# [YOUR TASK]
Report how many lines of the entries below contain the word "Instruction", and nothing more.

# [RAW DATA]
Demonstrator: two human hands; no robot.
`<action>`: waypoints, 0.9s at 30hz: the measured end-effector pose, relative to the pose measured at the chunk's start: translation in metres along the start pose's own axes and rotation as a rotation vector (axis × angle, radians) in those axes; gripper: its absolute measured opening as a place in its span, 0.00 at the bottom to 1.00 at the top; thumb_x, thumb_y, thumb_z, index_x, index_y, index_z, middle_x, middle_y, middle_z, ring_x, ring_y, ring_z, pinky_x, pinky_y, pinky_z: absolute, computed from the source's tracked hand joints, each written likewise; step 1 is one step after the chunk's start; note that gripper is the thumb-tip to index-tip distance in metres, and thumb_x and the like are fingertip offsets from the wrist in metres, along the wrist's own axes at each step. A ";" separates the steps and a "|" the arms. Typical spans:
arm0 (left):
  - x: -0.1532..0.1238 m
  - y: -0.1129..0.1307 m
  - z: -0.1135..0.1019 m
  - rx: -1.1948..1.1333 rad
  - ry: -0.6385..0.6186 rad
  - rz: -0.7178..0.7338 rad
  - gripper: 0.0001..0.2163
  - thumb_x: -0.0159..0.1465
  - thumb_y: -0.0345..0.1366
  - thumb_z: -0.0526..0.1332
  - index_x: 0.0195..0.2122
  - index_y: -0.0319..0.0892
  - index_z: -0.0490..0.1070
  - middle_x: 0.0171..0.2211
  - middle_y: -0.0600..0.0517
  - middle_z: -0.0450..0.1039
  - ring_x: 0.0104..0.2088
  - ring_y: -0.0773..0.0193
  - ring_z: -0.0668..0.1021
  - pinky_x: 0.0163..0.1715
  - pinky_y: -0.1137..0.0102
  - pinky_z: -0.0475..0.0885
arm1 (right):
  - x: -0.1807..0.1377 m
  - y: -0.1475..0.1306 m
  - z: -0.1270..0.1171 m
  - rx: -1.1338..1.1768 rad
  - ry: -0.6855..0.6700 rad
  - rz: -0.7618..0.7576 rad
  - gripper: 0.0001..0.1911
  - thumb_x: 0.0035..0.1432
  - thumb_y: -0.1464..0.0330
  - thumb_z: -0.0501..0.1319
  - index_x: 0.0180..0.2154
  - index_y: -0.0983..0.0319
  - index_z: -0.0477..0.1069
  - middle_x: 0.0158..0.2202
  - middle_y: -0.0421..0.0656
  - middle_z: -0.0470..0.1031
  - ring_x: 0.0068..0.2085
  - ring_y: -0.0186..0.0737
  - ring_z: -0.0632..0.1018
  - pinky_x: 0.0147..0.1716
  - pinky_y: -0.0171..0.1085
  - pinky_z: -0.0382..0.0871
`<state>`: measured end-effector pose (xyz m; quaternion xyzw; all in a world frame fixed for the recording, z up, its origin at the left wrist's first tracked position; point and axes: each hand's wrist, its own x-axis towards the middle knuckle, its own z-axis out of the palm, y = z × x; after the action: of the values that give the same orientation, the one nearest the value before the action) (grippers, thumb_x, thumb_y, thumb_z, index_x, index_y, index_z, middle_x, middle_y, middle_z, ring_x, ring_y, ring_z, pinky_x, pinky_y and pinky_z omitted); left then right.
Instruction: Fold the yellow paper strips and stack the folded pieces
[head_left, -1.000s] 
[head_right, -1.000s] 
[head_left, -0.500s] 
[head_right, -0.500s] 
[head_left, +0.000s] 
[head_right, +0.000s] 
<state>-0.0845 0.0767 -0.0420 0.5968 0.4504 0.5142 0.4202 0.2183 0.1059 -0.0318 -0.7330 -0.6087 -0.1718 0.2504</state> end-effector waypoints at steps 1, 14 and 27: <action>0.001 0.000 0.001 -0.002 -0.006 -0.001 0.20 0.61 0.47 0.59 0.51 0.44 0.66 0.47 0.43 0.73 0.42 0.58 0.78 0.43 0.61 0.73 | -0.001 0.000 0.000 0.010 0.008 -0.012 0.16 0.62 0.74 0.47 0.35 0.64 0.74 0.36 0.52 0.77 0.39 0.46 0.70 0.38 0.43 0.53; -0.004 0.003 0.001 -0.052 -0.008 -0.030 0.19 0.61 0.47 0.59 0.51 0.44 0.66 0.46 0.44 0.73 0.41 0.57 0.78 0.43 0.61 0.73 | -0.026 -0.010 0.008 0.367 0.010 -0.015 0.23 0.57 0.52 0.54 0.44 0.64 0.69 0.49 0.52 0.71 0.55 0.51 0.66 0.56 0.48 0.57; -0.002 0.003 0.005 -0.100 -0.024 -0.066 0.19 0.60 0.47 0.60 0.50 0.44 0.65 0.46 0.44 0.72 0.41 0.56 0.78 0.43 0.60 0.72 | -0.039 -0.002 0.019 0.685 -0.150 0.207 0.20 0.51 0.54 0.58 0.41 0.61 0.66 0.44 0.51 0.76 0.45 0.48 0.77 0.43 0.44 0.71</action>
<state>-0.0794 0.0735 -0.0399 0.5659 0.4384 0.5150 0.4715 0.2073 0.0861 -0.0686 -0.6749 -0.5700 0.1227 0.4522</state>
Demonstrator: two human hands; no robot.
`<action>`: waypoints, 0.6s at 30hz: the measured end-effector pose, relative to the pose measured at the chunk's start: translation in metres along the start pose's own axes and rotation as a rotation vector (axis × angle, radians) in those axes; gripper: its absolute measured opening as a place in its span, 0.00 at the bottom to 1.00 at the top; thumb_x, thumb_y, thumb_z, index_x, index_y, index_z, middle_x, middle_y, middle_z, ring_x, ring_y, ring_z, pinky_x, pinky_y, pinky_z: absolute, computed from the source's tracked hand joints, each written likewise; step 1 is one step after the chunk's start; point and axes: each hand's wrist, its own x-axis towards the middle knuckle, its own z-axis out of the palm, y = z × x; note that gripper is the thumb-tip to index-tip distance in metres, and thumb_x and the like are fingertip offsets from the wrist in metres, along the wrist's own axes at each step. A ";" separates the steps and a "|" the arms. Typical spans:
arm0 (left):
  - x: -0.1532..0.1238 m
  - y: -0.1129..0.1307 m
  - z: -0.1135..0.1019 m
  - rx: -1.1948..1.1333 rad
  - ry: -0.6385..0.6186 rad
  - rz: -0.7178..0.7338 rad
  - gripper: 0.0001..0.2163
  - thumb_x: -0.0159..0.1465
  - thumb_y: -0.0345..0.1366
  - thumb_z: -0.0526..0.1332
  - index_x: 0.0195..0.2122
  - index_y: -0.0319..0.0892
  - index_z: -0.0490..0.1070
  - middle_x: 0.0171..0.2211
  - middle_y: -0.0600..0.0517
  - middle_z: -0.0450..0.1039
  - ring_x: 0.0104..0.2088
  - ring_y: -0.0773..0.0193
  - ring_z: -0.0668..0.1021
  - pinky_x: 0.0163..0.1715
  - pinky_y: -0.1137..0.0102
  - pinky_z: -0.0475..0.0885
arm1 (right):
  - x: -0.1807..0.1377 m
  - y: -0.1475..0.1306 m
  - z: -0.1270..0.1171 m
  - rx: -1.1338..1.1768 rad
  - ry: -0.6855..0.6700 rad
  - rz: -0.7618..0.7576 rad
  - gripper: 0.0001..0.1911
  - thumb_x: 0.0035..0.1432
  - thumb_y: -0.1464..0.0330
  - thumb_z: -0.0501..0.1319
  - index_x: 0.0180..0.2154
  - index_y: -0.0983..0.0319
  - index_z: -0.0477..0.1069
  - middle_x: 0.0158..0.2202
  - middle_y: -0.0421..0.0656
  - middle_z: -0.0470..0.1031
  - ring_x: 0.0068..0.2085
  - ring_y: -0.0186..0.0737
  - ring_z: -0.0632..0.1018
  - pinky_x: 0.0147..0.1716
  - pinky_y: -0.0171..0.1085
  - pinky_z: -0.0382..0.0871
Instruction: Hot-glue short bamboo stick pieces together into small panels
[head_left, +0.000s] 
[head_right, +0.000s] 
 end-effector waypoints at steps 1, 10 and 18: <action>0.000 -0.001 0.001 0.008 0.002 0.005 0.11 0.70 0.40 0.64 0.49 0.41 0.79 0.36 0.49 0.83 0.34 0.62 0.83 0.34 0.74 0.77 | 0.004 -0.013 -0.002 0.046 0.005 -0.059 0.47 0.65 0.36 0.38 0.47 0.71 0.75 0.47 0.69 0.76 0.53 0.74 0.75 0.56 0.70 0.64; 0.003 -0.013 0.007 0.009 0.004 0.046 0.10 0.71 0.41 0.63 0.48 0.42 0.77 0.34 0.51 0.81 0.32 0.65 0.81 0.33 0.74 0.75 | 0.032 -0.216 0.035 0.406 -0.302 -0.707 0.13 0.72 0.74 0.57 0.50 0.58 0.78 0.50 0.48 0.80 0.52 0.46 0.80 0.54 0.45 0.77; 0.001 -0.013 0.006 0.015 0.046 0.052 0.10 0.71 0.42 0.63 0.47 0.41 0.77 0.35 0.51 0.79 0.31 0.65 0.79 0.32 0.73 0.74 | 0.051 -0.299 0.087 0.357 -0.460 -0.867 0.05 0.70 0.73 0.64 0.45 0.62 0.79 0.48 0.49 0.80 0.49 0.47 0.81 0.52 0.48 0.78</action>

# [ANSWER]
2